--- What you will do ---
Using the entries below, output exactly the lines from the one containing "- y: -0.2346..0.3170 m" through the final line, both included, and no others.
*** Opening Study material ***
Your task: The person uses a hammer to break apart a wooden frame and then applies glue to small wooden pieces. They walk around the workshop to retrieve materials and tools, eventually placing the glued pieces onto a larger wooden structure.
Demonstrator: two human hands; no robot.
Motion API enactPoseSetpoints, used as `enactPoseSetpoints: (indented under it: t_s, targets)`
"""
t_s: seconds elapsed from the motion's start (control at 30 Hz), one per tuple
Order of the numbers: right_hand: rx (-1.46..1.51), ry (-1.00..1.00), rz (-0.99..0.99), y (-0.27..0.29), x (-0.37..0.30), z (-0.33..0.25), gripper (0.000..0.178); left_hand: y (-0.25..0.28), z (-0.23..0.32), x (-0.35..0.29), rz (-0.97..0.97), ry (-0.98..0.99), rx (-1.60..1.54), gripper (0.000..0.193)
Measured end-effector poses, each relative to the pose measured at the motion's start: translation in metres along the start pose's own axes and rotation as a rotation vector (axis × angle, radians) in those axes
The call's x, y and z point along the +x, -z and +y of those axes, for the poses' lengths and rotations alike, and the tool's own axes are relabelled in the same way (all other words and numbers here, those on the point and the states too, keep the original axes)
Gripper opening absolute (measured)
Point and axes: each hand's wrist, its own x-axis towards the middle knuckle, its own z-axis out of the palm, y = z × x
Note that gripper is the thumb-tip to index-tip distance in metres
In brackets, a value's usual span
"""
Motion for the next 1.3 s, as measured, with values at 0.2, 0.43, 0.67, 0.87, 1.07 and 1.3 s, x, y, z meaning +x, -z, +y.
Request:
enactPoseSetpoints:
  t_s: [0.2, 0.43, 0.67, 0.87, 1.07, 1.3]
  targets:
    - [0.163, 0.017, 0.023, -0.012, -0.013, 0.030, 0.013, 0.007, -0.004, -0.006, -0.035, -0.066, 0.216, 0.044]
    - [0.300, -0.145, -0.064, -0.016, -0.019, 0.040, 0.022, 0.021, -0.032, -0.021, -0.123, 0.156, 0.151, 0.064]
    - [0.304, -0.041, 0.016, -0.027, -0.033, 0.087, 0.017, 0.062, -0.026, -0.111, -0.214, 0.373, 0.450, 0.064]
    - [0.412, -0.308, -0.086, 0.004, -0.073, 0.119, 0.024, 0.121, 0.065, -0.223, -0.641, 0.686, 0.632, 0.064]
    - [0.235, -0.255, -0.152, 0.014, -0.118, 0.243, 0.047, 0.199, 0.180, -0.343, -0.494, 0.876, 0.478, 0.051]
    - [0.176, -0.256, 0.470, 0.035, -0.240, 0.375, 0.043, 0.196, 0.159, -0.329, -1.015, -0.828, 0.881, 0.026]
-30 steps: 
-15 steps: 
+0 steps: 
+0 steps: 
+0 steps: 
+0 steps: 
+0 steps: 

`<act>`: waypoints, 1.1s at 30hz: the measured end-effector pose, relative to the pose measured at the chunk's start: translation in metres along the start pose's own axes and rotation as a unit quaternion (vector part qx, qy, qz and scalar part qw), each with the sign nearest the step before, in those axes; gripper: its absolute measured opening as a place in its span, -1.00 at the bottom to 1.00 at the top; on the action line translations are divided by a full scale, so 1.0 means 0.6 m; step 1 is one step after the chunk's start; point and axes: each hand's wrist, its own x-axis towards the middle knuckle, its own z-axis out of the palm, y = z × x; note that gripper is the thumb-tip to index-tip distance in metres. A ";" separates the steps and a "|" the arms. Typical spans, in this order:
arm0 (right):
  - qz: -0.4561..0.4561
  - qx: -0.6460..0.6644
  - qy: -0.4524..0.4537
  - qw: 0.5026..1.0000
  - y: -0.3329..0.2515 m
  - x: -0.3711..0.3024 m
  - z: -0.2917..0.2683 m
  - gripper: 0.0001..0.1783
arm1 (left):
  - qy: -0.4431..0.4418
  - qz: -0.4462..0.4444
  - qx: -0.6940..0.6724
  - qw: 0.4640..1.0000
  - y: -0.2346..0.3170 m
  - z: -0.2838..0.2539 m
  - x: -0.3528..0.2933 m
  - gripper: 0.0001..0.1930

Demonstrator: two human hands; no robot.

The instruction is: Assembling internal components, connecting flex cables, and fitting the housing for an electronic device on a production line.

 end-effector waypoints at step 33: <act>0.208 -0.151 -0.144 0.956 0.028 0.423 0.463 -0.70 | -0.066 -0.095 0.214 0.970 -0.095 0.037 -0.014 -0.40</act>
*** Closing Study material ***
--- Output of the task ---
  - y: -0.2346..0.3170 m
  - z: -0.2838..0.2539 m
  - x: -0.3528..0.2933 m
  - gripper: 0.0001..0.1930

Demonstrator: two human hands; no robot.

The instruction is: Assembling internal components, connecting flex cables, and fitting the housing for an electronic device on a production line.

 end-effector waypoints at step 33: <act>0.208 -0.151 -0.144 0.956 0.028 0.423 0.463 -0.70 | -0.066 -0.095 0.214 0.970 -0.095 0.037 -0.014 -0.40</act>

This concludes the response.